Frequently when government is called upon to solve a problem, there is another entity that could address the problem more appropriately and effectively. “We need to do something!” Perhaps. But “we” doesn’t necessarily mean “the government.” Government programs crowd out innovative non-governmental solutions from the public imagination because people think, “it’s the government’s job,” or, “the government is taking care of that; I don’t have to.” Now, not only does the government voluntarily step up to try to solve all problems, the people expect and demand it, leaving the recipients under served and the potential givers unfulfilled.
In 1887, President Grover Cleveland vetoed a bill that would have provided financial aid to Texas farmers struggling through a drought, saying, “I can find no warrant for such an appropriation in the Constitution; and I do not believe that the power and duty of the General Government ought to be extended to the relief of individual suffering, . . . The friendliness and charity of our fellow countrymen can always be relied on to relieve their fellow citizens in misfortune.” Following that statement, people of all ages from every state sent their pennies, dimes, and quarters to Texas, providing ten times the amount that would have been provided in the bill he vetoed. Perhaps the greatest disservice of the welfare state is that it discourages the individual generosity seen in those days, or in the days after Hurricane Katrina—generosity that touches the heart as well as the pocketbook.

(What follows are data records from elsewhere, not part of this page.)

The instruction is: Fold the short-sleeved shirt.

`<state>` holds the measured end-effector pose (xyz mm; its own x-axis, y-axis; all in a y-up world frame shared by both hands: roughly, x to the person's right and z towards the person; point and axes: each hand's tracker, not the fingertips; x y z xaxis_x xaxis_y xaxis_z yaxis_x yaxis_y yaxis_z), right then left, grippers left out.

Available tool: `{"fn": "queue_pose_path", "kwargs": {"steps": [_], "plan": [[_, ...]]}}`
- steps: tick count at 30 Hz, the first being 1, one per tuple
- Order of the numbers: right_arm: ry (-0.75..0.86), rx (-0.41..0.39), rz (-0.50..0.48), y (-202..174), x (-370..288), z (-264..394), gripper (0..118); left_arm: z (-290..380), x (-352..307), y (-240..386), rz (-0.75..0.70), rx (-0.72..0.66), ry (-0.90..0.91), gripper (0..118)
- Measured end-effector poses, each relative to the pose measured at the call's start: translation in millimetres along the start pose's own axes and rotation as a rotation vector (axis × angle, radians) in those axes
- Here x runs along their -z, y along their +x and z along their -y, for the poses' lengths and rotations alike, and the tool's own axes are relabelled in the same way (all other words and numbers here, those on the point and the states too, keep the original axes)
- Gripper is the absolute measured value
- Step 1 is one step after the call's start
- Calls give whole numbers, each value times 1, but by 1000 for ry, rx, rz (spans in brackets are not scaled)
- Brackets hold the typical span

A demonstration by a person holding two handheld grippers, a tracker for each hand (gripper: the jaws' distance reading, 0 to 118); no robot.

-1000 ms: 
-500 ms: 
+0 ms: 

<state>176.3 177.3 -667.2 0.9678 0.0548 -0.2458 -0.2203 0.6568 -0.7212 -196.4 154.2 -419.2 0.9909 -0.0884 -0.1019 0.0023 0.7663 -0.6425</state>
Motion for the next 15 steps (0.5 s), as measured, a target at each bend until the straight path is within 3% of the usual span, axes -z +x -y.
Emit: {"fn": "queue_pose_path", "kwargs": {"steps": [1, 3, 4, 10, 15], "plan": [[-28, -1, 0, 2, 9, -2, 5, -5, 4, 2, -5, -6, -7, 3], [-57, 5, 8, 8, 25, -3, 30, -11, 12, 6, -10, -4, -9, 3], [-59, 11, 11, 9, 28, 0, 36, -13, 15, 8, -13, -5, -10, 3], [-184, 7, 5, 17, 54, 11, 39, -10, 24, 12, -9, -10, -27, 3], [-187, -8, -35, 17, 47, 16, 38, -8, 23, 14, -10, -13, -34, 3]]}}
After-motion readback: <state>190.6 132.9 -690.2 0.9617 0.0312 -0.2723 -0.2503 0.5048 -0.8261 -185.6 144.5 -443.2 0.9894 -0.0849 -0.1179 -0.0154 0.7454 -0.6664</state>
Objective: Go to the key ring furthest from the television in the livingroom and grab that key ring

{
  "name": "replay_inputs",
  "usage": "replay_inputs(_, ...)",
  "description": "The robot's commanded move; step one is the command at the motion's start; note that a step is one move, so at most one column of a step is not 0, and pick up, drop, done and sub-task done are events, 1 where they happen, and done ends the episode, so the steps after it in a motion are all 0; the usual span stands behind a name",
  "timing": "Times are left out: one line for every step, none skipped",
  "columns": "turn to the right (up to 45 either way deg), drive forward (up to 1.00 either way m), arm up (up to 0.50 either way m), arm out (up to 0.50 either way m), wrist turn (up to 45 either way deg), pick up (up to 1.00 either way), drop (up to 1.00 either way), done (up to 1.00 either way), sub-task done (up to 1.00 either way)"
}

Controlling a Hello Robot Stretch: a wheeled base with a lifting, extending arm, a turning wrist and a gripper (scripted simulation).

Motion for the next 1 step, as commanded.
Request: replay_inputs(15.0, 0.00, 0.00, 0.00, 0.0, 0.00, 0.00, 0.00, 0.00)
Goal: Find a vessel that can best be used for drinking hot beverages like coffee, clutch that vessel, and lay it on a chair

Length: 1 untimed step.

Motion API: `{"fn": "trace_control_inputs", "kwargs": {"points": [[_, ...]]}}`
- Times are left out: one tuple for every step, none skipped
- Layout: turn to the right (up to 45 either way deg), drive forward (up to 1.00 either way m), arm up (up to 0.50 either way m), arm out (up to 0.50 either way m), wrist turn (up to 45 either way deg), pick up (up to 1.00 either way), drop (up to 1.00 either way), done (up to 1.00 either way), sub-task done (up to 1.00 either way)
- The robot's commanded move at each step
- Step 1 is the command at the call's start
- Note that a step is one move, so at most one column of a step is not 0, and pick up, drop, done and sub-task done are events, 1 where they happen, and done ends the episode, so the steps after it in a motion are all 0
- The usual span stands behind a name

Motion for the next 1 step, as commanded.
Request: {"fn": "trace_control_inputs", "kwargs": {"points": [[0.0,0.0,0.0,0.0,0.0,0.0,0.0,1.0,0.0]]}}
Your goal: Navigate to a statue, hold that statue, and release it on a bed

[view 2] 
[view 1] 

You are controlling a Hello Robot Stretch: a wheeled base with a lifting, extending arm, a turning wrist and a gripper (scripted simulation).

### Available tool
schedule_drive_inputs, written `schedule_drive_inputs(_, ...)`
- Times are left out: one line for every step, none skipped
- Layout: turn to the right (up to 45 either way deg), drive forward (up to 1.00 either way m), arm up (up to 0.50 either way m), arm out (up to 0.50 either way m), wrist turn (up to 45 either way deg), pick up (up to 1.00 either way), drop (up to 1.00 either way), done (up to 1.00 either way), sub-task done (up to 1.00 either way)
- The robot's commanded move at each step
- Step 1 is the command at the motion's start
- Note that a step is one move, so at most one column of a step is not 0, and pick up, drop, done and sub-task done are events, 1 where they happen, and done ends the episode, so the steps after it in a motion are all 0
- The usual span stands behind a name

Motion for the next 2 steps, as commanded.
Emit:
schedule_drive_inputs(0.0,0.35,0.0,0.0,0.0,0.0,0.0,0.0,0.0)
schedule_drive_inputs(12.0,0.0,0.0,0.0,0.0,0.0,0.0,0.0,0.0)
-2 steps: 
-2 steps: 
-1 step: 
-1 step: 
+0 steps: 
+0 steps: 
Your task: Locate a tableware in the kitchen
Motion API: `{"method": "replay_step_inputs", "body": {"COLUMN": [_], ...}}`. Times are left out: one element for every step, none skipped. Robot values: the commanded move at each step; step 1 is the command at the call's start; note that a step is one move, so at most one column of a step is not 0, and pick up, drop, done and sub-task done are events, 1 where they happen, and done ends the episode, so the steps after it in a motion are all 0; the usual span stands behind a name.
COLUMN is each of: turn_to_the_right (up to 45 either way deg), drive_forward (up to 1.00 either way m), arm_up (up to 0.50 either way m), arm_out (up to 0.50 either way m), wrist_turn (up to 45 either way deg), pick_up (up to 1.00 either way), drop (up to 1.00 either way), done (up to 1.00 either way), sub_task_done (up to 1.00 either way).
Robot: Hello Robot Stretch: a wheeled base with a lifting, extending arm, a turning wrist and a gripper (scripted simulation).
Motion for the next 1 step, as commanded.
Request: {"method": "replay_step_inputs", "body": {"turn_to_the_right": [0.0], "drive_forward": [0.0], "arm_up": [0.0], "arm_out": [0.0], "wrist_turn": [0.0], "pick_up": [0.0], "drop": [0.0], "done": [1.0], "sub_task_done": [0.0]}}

Our culture is moving rapidly toward the belief that the only source of help and hope in times of trouble is the government. Ryan Messmore, of the Heritage Foundation, contends that we are not asking the right question. He says, “Rather than asking who should take responsibility for an issue (whether family, neighborhood, government, religious congregation, etc.), the public debate too often blithely assumes that the answer is government and instead focuses on how it should address the problem.”
But government is not our savior.
The late Joe Overton put it this way: “When governing institutions establish programs that attempt to improve upon private intermediary institutions [churches, families, communities], three damaging things occur. First, there is a prevailing sense that the problem is being solved by government. Second, resources are taken from private individuals and organizations through taxes, which reduce their ability to provide assistance independent of the government. And third, government programs often generate numerous rules and regulations that prevent or hinder private organizations from dealing effectively with the problem.”
Sometimes, it is better for the government to do absolutely nothing. When government tries to solve problems, when the demand to "do something!" prevails, the "law of unintended consequences" becomes an unwritten amendment to every piece of legislation or bureaucratic plan. The result is often a permanent solution to a temporary problem, perhaps helping a little, but simultaneously creating new problems that will have to be dealt with by creating another new program or adding more regulations.
Private solutions, whether provided by for-profit or non-profit organizations, are more effective for a number of reasons. They can be implemented with lightening speed (within days of the hurricane, Southern Baptist relief teams were serving a half-million meals per day to victims and relief workers—at no cost to the recipients or the government), they are more likely to address the problem at its source, and they stay in place until the goal is accomplished. By the time the government gets around to doing something, it is massive, it misses the point, it discourages private innovation and initiative, and it stays past whatever usefulness it may have served. As Ronald Reagan said, “The closest thing to eternal life we’ll see on this earth is a government program.”
Johnny Ervin, who volunteered hundreds of hours coordinating relief efforts on the Gulf Coast through a Gulfport church, said, “When government is involved in solving a problem, it must use bureaucratic methods to deliver the solutions in order to meet all the demands that are placed on government functions. This always results in longer waiting times, more forms and red tape, less satisfied participants, and greater costs than other solutions provided by non-profits and free enterprise. Another way to say it is this: Government solutions to any problem should only be considered as a last resort, because by their nature they will always be the most bureaucratic, confusing, and expensive.”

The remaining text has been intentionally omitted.